| Brief |
Starting at the line that holds "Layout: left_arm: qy", copy every line exactly through the end of the data, and no others.

━━━━━━━━

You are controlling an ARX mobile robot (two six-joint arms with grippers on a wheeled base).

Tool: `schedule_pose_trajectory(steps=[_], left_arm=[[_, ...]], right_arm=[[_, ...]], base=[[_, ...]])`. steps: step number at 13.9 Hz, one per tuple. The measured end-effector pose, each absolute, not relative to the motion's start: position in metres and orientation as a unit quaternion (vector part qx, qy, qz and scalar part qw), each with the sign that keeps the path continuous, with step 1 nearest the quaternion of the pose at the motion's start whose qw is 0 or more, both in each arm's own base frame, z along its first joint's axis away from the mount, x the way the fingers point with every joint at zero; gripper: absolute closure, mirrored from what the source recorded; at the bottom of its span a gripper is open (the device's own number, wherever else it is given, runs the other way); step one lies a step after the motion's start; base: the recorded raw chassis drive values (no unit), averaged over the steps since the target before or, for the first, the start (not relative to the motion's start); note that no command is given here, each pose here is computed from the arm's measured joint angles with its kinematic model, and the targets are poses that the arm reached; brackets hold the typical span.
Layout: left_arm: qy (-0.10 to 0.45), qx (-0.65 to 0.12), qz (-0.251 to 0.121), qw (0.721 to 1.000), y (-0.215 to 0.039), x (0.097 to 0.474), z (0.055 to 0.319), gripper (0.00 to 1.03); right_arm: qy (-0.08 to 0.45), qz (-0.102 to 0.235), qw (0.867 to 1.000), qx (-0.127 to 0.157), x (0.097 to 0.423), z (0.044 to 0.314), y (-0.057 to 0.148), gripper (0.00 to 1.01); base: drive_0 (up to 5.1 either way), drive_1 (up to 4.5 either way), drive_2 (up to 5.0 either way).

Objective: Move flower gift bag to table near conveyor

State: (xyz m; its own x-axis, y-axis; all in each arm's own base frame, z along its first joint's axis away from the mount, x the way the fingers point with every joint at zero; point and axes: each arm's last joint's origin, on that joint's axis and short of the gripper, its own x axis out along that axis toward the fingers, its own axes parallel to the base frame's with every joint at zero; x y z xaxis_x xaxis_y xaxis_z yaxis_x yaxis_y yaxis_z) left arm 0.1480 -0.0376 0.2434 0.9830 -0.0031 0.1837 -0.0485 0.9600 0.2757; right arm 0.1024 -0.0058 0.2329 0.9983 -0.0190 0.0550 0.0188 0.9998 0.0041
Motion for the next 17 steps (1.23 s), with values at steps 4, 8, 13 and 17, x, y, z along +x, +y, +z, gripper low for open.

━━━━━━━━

| Problem solution |
Layout: left_arm: qy (-0.10 to 0.45), qx (-0.65 to 0.12), qz (-0.251 to 0.121), qw (0.721 to 1.000), y (-0.215 to 0.039), x (0.097 to 0.474), z (0.055 to 0.319), gripper (0.00 to 1.03); right_arm: qy (-0.08 to 0.45), qz (-0.102 to 0.235), qw (0.867 to 1.000), qx (-0.127 to 0.157), x (0.097 to 0.423), z (0.044 to 0.314), y (-0.057 to 0.148), gripper (0.00 to 1.01); base: drive_0 (up to 5.1 either way), drive_1 (up to 4.5 either way), drive_2 (up to 5.0 either way).

Objective: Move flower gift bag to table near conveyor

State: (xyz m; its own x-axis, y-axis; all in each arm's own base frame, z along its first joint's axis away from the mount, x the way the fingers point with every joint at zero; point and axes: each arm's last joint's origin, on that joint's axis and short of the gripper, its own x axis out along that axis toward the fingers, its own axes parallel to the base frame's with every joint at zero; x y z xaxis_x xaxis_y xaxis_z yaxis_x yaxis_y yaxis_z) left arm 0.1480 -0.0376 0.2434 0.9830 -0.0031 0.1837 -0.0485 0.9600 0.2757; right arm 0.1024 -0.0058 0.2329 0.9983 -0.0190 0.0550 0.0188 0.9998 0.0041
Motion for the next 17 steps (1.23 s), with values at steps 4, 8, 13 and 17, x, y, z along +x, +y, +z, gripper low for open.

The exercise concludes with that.